— PROBLEM TO WORK ON —
If a line of the data below holds the string "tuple", copy it.

— RECORDED INFORMATION —
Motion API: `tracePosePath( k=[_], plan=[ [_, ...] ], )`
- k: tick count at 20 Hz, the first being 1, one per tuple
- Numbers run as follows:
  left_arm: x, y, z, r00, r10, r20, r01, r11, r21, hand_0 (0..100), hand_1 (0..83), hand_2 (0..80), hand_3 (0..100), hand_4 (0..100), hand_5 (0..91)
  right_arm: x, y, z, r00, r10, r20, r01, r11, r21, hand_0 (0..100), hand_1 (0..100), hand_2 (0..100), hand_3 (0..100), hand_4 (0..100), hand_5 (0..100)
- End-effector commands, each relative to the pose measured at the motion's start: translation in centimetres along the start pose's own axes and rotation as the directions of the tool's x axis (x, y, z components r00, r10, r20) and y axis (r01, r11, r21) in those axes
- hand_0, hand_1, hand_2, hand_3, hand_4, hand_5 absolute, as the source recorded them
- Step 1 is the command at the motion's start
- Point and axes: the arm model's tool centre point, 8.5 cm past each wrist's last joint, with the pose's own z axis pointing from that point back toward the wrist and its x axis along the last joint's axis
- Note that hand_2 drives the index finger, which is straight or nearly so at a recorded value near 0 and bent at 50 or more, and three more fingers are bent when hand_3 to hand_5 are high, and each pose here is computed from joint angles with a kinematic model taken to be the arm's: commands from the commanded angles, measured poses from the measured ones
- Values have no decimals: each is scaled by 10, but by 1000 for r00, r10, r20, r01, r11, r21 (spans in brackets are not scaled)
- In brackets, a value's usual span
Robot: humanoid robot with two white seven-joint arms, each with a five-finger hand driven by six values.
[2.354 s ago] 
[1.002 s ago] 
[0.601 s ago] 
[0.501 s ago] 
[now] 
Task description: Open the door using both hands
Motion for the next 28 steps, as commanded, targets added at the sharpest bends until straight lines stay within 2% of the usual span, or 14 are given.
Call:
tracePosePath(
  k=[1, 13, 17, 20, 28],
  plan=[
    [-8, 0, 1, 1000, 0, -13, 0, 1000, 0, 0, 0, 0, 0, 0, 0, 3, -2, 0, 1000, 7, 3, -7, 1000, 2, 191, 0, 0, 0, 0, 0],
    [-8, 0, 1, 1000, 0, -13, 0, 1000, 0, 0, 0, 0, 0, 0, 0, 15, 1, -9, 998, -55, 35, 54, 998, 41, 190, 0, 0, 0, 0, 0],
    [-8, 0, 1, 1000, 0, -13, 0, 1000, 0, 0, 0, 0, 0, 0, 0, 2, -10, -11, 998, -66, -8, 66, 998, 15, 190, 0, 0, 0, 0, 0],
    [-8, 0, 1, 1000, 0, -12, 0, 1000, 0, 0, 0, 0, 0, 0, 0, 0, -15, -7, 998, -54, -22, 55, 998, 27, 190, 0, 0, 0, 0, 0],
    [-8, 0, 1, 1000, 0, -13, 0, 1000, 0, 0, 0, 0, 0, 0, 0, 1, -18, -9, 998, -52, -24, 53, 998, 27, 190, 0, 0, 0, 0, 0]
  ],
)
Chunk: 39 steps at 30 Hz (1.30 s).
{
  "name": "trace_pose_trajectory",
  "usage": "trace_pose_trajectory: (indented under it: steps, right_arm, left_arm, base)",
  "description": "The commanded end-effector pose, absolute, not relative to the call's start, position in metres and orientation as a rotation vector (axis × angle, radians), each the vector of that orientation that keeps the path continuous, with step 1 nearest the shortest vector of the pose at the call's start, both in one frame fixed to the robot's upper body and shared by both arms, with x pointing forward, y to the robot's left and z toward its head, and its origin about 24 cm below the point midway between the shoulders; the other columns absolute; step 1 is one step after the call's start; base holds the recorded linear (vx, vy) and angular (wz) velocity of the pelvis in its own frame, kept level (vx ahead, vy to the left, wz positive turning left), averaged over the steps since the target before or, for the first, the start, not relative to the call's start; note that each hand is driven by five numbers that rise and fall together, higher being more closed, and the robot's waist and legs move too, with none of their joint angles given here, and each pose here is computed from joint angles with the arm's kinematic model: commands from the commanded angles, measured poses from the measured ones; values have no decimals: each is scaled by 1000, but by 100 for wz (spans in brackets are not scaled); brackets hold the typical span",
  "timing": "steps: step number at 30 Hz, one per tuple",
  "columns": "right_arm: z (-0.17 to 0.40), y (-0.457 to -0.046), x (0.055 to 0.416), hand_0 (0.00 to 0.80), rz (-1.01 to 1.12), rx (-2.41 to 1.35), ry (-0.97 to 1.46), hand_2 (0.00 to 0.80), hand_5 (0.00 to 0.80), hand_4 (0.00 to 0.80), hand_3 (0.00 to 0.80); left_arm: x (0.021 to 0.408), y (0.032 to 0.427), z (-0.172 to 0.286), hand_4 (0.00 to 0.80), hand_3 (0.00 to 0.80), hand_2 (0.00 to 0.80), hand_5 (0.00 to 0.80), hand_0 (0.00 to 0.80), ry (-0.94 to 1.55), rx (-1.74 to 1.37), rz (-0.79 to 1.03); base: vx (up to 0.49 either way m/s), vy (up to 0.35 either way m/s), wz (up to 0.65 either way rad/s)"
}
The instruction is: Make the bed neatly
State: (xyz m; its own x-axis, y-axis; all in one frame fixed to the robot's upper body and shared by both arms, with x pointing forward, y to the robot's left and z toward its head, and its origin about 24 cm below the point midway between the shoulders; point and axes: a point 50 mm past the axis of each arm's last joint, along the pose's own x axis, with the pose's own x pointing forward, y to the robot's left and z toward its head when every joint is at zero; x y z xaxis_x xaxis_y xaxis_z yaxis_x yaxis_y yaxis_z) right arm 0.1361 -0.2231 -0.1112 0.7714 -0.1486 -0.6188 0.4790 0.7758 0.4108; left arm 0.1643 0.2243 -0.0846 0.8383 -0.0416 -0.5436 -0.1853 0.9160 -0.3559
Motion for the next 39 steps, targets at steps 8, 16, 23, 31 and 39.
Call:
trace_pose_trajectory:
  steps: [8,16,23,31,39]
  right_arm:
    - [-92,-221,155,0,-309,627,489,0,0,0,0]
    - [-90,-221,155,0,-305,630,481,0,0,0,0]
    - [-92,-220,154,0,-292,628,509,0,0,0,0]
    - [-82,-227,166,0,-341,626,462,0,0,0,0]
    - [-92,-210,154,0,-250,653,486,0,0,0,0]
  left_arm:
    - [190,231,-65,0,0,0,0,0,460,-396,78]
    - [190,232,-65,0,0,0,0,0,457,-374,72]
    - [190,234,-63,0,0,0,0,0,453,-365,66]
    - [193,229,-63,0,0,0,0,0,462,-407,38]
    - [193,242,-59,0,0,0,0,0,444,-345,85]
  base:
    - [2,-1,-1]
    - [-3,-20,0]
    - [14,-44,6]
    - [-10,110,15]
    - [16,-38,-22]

— OUTPUT FOR THIS TASK —
- k: tick count at 20 Hz, the first being 1, one per tuple
  "timing": "steps: step number at 30 Hz, one per tuple",

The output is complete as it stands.